Harry pauses. It’s true that he would like to live to do that, even if he assumed, without thinking about it much, that the battle with Voldemort could kill him.
“I’d like to do that.”
“Not enough to make it your first choice?”
“Everyone keeps telling me that my first choice has to be the battle with Voldemort.”
“They are fools.” The being ripples back and forth for a moment inside the steam, which is maybe a form of shrugging, and its bell-like voice grows deeper and shivers for a moment along Harry’s skin. “There are much more worthwhile things you could do with your power. But it would be difficult for even a lord to affect your Ministry and the entrenched prejudices of magical humans, unless you accept my dream.”
Harry shakes his head a little, slowly. The white court shudders around him as though that’s the wrong choice.
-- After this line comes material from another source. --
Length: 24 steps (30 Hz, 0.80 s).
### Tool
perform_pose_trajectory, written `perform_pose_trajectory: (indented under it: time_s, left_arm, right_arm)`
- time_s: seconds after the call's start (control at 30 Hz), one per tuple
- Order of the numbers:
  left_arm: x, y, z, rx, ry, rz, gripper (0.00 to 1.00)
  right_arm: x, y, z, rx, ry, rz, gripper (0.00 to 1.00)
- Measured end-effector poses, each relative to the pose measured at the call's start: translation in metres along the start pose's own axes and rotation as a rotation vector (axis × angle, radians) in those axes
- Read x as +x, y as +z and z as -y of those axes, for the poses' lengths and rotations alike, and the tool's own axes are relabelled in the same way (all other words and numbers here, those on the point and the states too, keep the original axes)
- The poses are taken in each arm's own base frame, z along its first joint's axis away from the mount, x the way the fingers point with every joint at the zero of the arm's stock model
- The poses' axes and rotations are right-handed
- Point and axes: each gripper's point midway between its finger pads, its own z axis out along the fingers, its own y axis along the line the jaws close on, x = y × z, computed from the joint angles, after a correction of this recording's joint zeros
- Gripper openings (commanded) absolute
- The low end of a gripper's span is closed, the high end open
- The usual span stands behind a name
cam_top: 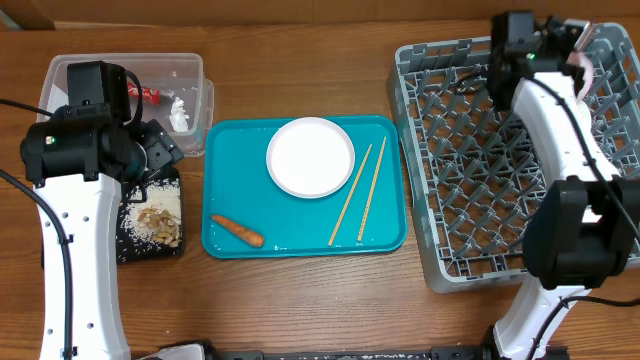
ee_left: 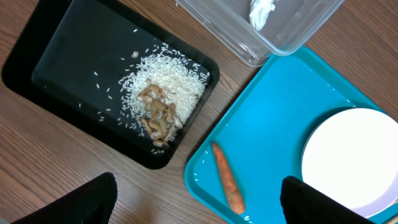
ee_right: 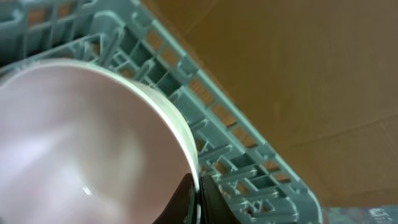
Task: Sort waste into correct bins and load items into the dishwasher
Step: 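Carry the pink bowl to the dish rack and set it down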
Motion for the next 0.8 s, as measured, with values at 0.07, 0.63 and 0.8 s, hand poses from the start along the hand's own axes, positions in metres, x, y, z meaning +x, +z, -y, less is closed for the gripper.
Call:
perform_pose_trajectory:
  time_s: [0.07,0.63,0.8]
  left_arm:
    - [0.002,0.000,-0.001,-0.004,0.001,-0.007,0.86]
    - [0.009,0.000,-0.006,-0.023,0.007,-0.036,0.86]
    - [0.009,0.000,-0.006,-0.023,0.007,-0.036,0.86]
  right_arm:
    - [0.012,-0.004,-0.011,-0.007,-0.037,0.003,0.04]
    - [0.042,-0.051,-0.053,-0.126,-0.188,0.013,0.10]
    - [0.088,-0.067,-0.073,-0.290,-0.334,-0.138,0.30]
“You will not even speak with me about it?”
“I know that there’s no offering like this without some kind of catch,” Harry says quietly. “Last time, it would have been possession and my friend’s mind breaking if I’d failed in my attempt to cure him. This time, I don’t know what it is. But I know better than to blindly accept.”
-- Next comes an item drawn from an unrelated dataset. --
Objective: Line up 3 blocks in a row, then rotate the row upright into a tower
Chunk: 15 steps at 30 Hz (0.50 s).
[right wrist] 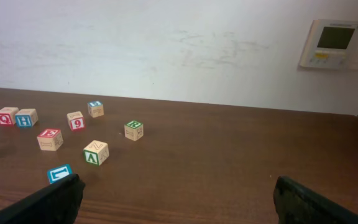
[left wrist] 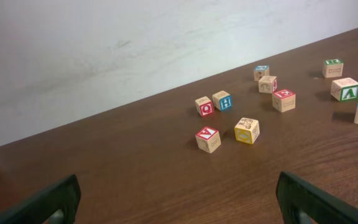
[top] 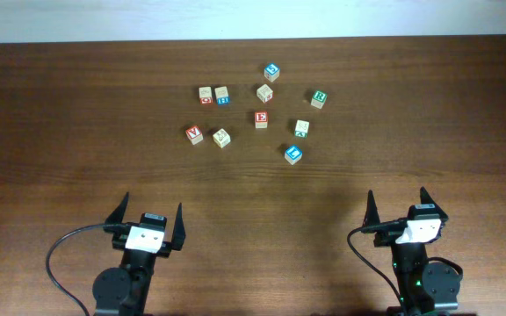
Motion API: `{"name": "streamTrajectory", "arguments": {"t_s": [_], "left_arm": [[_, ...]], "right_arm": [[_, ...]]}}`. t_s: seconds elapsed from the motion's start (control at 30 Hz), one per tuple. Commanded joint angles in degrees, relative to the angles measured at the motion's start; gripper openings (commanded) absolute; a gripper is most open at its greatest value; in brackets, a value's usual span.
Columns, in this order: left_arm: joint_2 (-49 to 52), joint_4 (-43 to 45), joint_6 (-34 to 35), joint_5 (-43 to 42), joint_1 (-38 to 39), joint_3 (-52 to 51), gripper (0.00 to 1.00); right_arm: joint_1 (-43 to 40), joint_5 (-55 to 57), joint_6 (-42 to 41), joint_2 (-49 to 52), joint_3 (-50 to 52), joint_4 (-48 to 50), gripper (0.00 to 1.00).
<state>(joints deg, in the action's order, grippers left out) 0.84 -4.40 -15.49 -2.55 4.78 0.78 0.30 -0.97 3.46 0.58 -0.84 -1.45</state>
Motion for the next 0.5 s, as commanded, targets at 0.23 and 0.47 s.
{"name": "streamTrajectory", "arguments": {"t_s": [0.23, 0.47], "left_arm": [[-0.4, 1.1, -0.2, 0.4, 0.2, 1.4, 0.99], [4.0, -4.4, -0.2, 0.4, 0.2, 10.2, 0.99]], "right_arm": [[-0.3, -0.3, 0.4, -0.4, -1.8, 0.4, 0.98], [-0.3, -3.8, 0.4, 1.9, -8.5, -3.0, 0.98]]}}
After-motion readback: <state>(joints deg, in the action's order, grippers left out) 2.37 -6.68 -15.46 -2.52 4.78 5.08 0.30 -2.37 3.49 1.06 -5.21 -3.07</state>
“I suppose that I cannot blame you for your caution. When you go back to Hogwarts, access the Chamber of Secrets, and you will find it.”
Harry starts to ask why that is, and why the being can’t just talk about it now, but the dreams dissipates so suddenly that it feels like someone’s shoved him out of it. Harry lies on his bed, gasping a little, and fighting back the temptation to go wake Severus and ask if he’s ever heard of a being who inspired the Founders.
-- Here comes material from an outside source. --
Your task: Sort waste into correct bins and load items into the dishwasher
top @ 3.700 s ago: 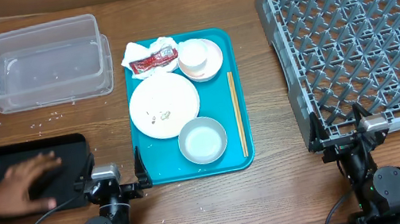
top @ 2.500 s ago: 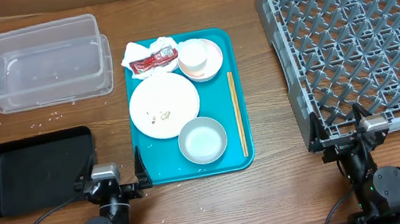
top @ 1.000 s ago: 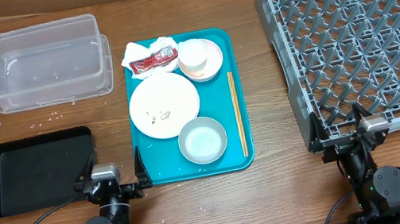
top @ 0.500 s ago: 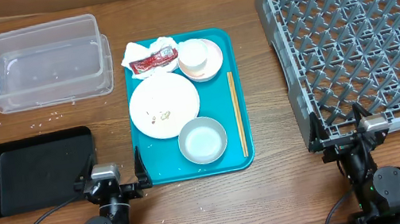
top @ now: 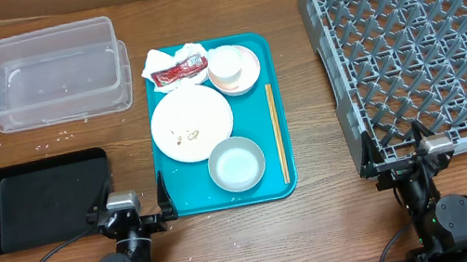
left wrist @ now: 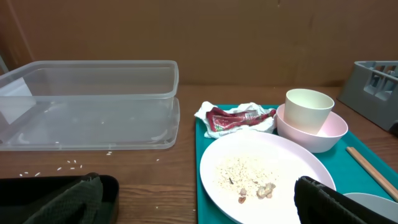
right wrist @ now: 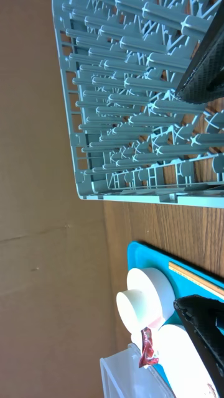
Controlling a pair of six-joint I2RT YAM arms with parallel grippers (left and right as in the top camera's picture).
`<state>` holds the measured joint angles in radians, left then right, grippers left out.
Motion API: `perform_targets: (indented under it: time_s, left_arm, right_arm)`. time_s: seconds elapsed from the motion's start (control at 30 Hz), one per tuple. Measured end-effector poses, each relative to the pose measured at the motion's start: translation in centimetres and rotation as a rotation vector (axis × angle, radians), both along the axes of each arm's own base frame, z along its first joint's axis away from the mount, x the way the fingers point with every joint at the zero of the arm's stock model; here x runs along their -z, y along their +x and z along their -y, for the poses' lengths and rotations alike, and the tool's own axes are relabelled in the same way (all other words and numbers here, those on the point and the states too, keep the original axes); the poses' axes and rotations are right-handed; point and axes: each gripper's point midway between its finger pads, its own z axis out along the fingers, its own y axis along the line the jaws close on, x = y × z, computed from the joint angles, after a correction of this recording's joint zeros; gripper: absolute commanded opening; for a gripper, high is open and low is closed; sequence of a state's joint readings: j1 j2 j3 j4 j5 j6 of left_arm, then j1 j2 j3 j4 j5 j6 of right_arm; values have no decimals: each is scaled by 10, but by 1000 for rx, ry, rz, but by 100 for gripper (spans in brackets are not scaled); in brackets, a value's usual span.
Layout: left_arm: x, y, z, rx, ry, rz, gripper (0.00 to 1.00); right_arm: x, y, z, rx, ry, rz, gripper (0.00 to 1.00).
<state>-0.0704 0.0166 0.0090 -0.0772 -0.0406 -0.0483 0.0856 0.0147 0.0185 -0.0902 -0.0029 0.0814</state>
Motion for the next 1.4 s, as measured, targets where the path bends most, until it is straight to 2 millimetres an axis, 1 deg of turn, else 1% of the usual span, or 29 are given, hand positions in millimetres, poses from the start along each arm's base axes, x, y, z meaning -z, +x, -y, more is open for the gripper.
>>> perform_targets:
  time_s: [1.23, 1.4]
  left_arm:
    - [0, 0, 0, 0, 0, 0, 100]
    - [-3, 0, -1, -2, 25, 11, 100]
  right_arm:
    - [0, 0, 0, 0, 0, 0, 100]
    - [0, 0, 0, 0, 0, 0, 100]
No. He’s going to think about this, ask some of his followers to research, and, yes, tell Severus and Sirius, since they hated being left out so much time. But it can wait until the morning.
Harry closes his eyes, and snorts a little as he feels his own thrumming heart.
Even if I don’t get any more sleep, myself.
*
“Have you ever heard of some sort of power that inspired the Founders to create Hogwarts?’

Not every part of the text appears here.